What to produce:
Using the data that follows, return exactly the lines from the one that contains "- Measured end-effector" through the one that contains "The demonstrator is", ends included.

Given information:
◆ ◆ ◆ ◆ ◆ ◆ ◆

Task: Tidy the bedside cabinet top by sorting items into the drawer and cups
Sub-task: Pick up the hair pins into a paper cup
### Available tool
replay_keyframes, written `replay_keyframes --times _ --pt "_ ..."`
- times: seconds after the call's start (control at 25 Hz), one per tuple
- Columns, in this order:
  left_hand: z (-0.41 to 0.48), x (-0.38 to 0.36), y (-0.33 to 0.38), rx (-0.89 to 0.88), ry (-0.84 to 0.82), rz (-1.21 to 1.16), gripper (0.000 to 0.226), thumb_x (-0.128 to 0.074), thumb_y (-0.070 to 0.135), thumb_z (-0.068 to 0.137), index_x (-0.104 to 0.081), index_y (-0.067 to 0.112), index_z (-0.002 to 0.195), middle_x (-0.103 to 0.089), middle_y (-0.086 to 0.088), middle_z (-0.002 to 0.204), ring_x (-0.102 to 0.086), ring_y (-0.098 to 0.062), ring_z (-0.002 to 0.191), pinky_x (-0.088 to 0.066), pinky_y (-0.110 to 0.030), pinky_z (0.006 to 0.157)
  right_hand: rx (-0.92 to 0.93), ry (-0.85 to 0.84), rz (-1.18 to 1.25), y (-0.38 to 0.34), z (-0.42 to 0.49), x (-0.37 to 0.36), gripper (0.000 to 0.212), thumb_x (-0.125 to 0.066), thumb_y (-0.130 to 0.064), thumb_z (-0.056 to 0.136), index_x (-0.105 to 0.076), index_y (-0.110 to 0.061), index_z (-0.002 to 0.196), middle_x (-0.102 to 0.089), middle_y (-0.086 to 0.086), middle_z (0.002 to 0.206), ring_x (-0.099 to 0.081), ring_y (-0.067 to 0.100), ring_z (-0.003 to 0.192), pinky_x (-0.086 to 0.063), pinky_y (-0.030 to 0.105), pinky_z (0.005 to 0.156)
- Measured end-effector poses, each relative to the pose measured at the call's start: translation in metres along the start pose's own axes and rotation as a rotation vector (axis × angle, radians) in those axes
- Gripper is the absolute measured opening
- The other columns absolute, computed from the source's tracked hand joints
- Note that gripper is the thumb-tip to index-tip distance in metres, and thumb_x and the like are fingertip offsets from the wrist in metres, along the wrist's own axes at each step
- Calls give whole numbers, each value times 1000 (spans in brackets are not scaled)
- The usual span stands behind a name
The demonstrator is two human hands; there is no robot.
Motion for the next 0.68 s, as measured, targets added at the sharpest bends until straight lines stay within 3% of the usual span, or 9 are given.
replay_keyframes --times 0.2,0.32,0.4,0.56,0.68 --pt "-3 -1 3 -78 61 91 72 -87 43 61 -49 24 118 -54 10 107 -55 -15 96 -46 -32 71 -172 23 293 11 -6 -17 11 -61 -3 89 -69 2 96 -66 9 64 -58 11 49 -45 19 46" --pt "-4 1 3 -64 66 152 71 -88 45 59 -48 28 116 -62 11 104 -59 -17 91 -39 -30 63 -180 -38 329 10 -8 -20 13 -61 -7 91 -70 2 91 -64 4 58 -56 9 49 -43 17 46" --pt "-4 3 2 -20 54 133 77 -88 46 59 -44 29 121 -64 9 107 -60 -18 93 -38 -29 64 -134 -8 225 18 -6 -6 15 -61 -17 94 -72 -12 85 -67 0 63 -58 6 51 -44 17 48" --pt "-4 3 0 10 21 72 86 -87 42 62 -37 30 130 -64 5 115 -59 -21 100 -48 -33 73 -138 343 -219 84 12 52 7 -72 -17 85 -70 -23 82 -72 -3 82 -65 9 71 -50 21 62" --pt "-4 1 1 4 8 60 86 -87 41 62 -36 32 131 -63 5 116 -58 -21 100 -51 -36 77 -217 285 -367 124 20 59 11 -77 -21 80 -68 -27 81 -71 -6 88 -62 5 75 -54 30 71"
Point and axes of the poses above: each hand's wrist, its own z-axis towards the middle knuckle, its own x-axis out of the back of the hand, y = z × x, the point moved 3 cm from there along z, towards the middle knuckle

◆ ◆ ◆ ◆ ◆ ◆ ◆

Solved exercise:
- Measured end-effector poses, each relative to the pose measured at the call's start: translation in metres along the start pose's own axes and rotation as a rotation vector (axis × angle, radians) in those axes
- Gripper is the absolute measured opening
- The other columns absolute, computed from the source's tracked hand joints
- Note that gripper is the thumb-tip to index-tip distance in metres, and thumb_x and the like are fingertip offsets from the wrist in metres, along the wrist's own axes at each step
- Calls give whole numbers, each value times 1000 (spans in brackets are not scaled)
- The usual span stands behind a name
The demonstrator is two human hands; there is no robot.

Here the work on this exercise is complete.